BoazC-MSFT opened a new issue, #9992:
URL: https://github.com/apache/arrow-rs/issues/9992
**Describe the bug**
When reading a Parquet file whose row group metadata reports more rows than
a column chunk actually contains, the record reader (`RowIter` /
`get_row_iter`) panics instead of returning an error. The panic message is
something like `index out of bounds: the len is 0 but the index is 70093` at
`parquet/src/record/triplet.rs` inside `TypedTripletIter::current_def_level`.

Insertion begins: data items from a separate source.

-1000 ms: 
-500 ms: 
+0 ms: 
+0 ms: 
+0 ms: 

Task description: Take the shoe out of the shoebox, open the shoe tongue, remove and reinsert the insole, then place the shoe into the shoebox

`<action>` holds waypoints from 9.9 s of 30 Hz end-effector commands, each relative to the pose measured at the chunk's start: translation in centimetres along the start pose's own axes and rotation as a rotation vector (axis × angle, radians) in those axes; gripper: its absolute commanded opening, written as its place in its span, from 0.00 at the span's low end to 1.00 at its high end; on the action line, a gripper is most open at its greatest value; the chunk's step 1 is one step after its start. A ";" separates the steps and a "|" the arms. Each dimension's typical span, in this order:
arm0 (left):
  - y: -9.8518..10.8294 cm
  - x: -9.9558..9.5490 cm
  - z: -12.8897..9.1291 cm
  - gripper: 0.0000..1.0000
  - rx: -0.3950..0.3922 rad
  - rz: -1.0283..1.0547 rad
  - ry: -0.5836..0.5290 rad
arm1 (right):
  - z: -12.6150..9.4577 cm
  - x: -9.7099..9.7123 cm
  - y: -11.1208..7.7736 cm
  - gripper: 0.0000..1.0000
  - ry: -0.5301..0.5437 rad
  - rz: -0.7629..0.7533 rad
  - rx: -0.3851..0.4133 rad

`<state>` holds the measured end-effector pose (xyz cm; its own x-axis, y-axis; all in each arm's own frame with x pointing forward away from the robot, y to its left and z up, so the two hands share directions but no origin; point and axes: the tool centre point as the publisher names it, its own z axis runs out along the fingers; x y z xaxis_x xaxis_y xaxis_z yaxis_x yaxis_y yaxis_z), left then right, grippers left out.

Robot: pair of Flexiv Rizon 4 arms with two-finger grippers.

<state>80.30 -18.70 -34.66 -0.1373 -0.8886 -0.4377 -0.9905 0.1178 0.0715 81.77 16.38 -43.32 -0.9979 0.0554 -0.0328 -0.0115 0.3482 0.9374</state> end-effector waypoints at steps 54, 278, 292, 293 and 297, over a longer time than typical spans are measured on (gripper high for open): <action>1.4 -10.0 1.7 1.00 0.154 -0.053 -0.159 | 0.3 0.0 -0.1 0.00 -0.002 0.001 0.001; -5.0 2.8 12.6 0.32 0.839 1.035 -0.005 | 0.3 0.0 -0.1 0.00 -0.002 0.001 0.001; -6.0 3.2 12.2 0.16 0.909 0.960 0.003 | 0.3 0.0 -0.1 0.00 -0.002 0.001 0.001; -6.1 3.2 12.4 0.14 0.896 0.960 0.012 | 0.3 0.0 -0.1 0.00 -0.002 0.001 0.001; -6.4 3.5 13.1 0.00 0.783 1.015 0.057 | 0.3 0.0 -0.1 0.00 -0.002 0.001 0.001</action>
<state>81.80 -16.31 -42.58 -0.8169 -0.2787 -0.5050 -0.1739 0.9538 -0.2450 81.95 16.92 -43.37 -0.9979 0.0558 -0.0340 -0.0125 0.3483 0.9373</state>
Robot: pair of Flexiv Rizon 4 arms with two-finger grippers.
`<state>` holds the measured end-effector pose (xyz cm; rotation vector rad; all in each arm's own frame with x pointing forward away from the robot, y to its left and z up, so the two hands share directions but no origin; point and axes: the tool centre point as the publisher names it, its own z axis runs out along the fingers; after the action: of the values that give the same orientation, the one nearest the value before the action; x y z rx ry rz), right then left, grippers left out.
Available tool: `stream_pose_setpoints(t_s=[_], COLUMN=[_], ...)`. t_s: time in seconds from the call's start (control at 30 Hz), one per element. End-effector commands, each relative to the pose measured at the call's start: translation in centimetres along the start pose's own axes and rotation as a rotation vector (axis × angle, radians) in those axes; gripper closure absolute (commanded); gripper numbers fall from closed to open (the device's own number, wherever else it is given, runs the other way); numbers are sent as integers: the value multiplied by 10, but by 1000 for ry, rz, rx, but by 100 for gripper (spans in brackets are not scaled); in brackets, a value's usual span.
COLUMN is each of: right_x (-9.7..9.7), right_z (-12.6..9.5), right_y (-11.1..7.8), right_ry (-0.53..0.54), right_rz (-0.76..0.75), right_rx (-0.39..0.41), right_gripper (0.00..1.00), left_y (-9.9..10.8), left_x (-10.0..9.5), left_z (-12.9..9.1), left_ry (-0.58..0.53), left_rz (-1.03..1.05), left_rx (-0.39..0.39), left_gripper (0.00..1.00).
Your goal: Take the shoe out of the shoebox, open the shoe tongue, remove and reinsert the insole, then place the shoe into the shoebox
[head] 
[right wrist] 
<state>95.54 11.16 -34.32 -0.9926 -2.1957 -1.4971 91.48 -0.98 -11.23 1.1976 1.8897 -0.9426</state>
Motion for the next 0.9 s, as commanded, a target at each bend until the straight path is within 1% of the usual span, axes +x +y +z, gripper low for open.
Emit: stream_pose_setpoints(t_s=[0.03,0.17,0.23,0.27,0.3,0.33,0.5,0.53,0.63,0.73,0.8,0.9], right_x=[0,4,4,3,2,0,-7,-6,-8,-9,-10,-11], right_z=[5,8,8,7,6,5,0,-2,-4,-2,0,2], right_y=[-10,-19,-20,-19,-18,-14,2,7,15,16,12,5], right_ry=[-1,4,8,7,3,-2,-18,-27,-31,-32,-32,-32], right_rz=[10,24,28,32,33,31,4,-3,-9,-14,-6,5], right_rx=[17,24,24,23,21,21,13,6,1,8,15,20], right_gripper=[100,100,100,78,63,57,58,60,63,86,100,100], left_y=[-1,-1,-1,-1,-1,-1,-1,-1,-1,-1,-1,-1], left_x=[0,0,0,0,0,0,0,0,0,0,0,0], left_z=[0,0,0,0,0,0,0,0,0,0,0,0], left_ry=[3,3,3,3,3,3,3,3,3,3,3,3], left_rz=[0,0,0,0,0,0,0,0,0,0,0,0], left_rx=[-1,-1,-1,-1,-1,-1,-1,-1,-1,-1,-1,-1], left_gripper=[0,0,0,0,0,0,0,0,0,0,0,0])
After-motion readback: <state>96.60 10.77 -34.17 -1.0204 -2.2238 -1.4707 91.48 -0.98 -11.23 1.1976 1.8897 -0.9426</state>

This happens because `TypedTripletIter::read_next` clears the internal
`def_levels`, `rep_levels`, and `values` buffers when the underlying column
reader is exhausted, but returns `Ok(false)` without resetting
`curr_triplet_index` to 0. The higher-level `Reader::read_field` then calls
`current_def_level()` unconditionally (in `OptionReader`, `RepeatedReader`, and
`KeyValueReader` variants), which indexes into an empty vector with the stale
index from the previous batch.
`ReaderIter` trusts `row_group.metadata().num_rows()` to drive iteration
without cross-checking whether the leaf column readers have actually been
exhausted, so a mismatch between metadata and actual data triggers the panic.
**To Reproduce**
Construct a `ReaderIter` via `TreeBuilder` with `num_records` set to one
more than the actual number of values in the column, and iterate to completion.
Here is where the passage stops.